The Great Liberal Depression

Lately, the political Left, such as it is, has been devoting considerable space to a vexing dilemma: Why are we losing so badly and accepting defeat, despite every indication people should be fighting back? From the recent issue of Harper’s magazine to the leftist blog Alternet, it seems many on the Left can’t fathom the reasons for our collective acceptance of failure.

As the populations of Canada and the United States continue to be ruled by casino capitalism, wars without end, and widening economic gaps between rich and everyone else, some of the Left have begun asking why these conditions have not birthed significant forms of anti-authoritarian opposition, or whether such situations historically lead to dramatic social change.

Here at Dissident Voice, journalist Charles Davis’ recent piece on “The Limits of Liberalism” echoed a familiar sense in liberal and progressive quarters:

And that brings me to the recent primary elections, which I believe illustrate a point I have learned many times over since ‘06; namely, that electoral politics is at best a diversion, a tried-and-true means for the political establishment to channel public anger with the status quo in such a way that the status quo is never seriously threatened.

Davis’ realization happened in 2006, but anarchists have understood the malignant nature of states and representative politics for over a century. Davis, like many on the Left now emerging from the haze of corporate mass media indoctrination (especially in the form of the Obama Presidential campaign), provides advice for those looking to break free of statist politics:

Instead of banking on a politician improving our world, my advice? Improve yourself. Be an example to others.
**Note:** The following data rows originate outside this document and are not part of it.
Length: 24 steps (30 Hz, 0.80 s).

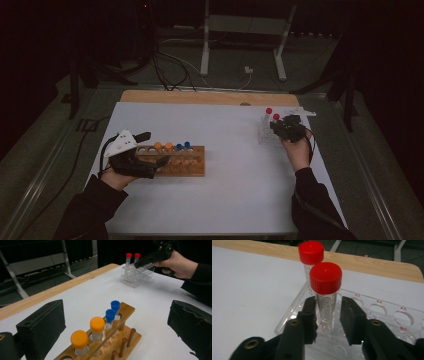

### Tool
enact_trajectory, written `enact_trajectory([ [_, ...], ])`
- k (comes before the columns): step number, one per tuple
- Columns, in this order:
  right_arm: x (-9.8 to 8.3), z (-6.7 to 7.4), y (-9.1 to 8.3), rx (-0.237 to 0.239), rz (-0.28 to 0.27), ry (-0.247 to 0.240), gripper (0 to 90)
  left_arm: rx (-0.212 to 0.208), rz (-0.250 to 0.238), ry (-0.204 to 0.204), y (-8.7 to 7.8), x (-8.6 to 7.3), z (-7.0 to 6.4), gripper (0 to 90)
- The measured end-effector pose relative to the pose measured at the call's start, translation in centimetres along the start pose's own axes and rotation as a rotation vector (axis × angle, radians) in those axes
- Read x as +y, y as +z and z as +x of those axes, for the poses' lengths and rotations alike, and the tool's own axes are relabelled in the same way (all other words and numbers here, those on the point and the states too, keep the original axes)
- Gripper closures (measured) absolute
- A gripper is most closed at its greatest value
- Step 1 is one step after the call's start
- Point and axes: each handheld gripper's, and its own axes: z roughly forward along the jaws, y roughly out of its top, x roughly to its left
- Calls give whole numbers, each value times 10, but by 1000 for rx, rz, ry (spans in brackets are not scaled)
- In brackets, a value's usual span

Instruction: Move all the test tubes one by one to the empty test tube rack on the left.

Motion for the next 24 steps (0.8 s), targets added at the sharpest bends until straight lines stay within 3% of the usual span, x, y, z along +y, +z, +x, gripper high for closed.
enact_trajectory([
  [2,0,0,0,0,-6,0,734,-5,2,0,0,0,0,21],
  [11,6,3,-6,-16,-16,-30,747,-10,14,6,2,0,-2,21],
  [24,29,8,-50,-24,-124,-60,748,-30,20,13,2,2,-5,21],
])
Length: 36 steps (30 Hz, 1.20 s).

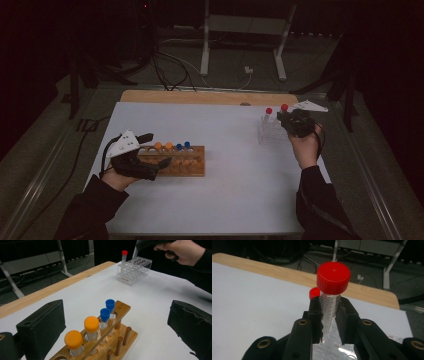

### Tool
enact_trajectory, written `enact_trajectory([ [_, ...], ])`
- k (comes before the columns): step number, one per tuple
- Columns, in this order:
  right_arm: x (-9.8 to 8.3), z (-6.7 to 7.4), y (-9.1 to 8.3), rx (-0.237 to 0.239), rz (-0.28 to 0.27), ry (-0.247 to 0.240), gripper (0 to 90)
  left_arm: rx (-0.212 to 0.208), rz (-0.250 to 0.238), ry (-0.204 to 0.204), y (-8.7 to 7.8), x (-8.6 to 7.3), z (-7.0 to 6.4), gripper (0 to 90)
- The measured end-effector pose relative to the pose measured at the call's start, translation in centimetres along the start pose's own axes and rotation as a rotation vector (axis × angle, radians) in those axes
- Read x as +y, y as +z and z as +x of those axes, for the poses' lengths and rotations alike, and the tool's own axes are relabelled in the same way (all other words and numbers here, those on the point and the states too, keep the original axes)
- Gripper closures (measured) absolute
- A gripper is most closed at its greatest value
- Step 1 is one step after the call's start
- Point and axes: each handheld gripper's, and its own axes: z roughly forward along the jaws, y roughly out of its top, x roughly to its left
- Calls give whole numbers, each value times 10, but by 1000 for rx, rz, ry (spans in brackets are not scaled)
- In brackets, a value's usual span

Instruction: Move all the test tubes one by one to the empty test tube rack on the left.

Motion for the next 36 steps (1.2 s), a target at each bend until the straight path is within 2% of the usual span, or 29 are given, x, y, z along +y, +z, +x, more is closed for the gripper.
enact_trajectory([
  [5,-1,10,-13,35,-29,-19,748,-20,2,0,1,1,-2,21],
  [11,-3,31,-27,85,-31,-76,749,-32,6,11,2,3,-6,21],
  [19,-13,66,-35,190,-7,-161,749,-59,12,25,4,4,-12,21],
  [24,-18,85,-41,254,4,-190,749,-78,11,31,4,6,-16,22],
  [32,-29,117,-53,361,30,-248,749,-131,23,49,11,7,-28,24],
  [36,-33,136,-57,424,44,-277,749,-166,18,36,14,7,-32,24],
])
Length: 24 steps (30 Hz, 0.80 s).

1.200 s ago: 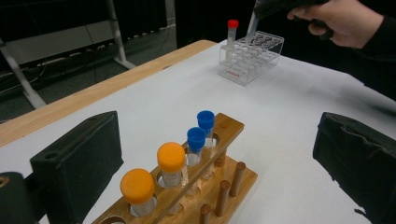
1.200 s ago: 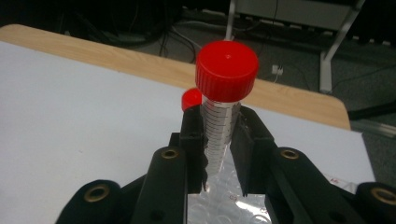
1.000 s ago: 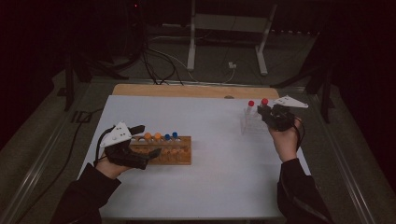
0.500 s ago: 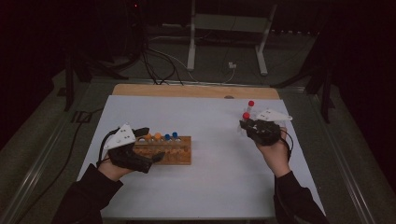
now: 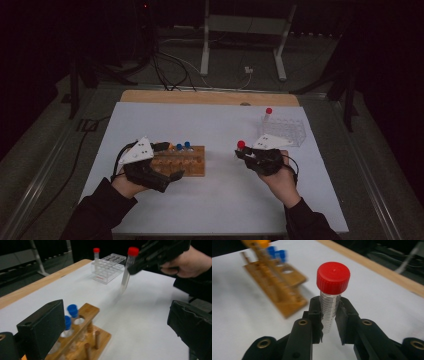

Work not on the behalf of a political party, but your community. Put simply, forget the polling booth and head to the soup kitchen. At least then you won’t be complicit in a bloodied, immoral system.

Why is such inspirational advice necessary at this moment? According to psychologist Bruce E. Levine, the Left needs morale-boosting not more information.

The barrage of recent leftist self-examinations began back in December with Levine’s “Are Americans a Broken People? Why We’ve Stopped Fighting Back Against the Forces of Oppression.” The essay, which found some circulation online, asked some basic questions about traditional liberal assumptions about the power of information to enlighten and empower individuals:

Can people become so broken that truths of how they are being screwed do not “set them free” but instead further demoralize them? Has such a demoralization happened in the United States?

Do some totalitarians actually want us to hear how we have been screwed because they know that humiliating passivity in the face of obvious oppression will demoralize us even further?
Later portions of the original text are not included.